Return the complete listing exactly as it reads, with each picture removed.

^^^^^^^^^^^^^^^^

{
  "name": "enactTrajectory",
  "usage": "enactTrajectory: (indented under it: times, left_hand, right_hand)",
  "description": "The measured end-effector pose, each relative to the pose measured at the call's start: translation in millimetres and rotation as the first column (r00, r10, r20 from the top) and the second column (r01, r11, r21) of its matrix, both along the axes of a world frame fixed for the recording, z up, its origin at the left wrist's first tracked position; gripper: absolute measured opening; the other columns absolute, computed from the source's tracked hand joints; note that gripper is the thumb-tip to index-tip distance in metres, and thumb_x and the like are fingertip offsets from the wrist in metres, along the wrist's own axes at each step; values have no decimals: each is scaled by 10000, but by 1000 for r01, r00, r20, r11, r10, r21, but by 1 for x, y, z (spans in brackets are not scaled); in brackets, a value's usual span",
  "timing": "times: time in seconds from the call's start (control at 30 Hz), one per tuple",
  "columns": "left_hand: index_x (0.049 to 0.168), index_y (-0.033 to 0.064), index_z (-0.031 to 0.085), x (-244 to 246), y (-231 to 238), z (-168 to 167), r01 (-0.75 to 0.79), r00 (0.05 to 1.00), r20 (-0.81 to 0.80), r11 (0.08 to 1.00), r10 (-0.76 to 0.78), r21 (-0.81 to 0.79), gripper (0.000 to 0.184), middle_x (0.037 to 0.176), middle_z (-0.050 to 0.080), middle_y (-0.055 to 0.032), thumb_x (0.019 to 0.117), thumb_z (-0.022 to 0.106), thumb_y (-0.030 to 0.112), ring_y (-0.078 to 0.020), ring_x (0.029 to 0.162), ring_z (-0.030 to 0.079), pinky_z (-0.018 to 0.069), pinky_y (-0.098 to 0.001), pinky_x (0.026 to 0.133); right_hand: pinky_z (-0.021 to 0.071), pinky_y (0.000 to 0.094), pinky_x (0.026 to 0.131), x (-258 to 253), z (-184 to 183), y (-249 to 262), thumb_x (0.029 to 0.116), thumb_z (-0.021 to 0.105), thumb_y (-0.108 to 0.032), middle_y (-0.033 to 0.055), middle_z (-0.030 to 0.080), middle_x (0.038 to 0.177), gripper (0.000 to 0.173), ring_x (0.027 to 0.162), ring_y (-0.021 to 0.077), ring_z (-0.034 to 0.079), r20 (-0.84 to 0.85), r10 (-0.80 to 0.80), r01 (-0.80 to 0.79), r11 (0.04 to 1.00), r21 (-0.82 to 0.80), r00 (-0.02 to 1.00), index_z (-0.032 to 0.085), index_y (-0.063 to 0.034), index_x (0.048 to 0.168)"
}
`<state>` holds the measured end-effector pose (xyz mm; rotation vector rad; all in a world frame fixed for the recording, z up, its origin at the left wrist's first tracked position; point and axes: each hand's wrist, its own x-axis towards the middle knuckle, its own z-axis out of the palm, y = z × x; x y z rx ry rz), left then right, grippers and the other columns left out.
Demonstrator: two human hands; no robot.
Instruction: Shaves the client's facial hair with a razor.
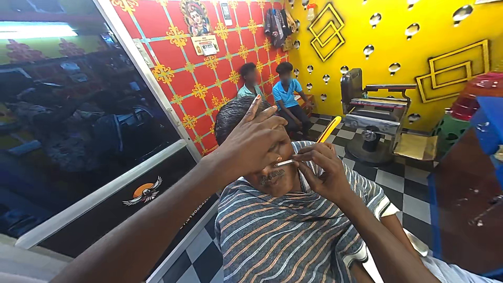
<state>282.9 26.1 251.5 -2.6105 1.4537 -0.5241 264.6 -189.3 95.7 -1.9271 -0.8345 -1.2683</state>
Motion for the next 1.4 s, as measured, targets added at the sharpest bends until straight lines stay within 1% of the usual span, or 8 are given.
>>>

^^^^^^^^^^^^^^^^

Result of the task:
{
  "name": "enactTrajectory",
  "usage": "enactTrajectory: (indented under it: times, left_hand, right_hand)",
  "description": "The measured end-effector pose, each relative to the pose measured at the call's start: translation in millimetres and rotation as the first column (r00, r10, r20 from the top) and the second column (r01, r11, r21) of its matrix, both along the axes of a world frame fixed for the recording, z up, its origin at the left wrist's first tracked position; gripper: absolute measured opening; the other columns absolute, computed from the source's tracked hand joints; note that gripper is the thumb-tip to index-tip distance in metres, and thumb_x and the like are fingertip offsets from the wrist in metres, along the wrist's own axes at each step; values have no decimals: each is scaled by 10000, but by 1000 for r01, r00, r20, r11, r10, r21, but by 1 for x, y, z (spans in brackets are not scaled); in brackets, a value's usual span",
  "timing": "times: time in seconds from the call's start (control at 30 Hz), one per tuple",
  "columns": "left_hand: index_x (0.049 to 0.168), index_y (-0.033 to 0.064), index_z (-0.031 to 0.085), x (-244 to 246), y (-231 to 238), z (-168 to 167), r01 (-0.75 to 0.79), r00 (0.05 to 1.00), r20 (-0.81 to 0.80), r11 (0.08 to 1.00), r10 (-0.76 to 0.78), r21 (-0.81 to 0.79), gripper (0.000 to 0.184), middle_x (0.037 to 0.176), middle_z (-0.050 to 0.080), middle_y (-0.055 to 0.032), thumb_x (0.019 to 0.117), thumb_z (-0.022 to 0.106), thumb_y (-0.030 to 0.112), ring_y (-0.078 to 0.020), ring_x (0.029 to 0.162), ring_z (-0.030 to 0.079), pinky_z (-0.018 to 0.069), pinky_y (-0.098 to 0.001), pinky_x (0.026 to 0.133); right_hand: pinky_z (-0.021 to 0.071), pinky_y (0.000 to 0.094), pinky_x (0.026 to 0.131), x (-258 to 253), z (-184 to 183), y (-249 to 262), thumb_x (0.029 to 0.116), thumb_z (-0.021 to 0.105), thumb_y (-0.108 to 0.032), middle_y (-0.033 to 0.055), middle_z (-0.030 to 0.080), middle_x (0.038 to 0.177), gripper (0.000 to 0.173), ring_x (0.027 to 0.162), ring_y (-0.021 to 0.077), ring_z (-0.034 to 0.079), r20 (-0.84 to 0.85), r10 (-0.80 to 0.80), r01 (-0.80 to 0.79), r11 (0.04 to 1.00), r21 (-0.82 to 0.80), r00 (-0.02 to 1.00), index_z (-0.032 to 0.085), index_y (-0.063 to 0.034), index_x (0.048 to 0.168)"
}
`<state>` holds the measured end-effector pose (xyz mm; rotation vector rad; all in a world frame fixed for the recording, z up, its origin at the left wrist's first tracked position; point and axes: each hand's wrist, its own x-axis towards the middle knuckle, its own z-axis out of the palm, y = z × x; x y z rx ry rz), left then right, grippers and the other columns left out.
Demonstrator: two human hands; no robot.
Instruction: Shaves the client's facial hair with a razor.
<state>282.9 26.1 251.5 -2.6105 1.4537 -0.5241 264.6 -189.3 95.7 -1.9271 -0.8345 -1.2683</state>
Motion for the next 1.4 s, as measured, targets added at the sharpest bends until straight lines stay within 1% of the usual span, or 8 are given.
>>>

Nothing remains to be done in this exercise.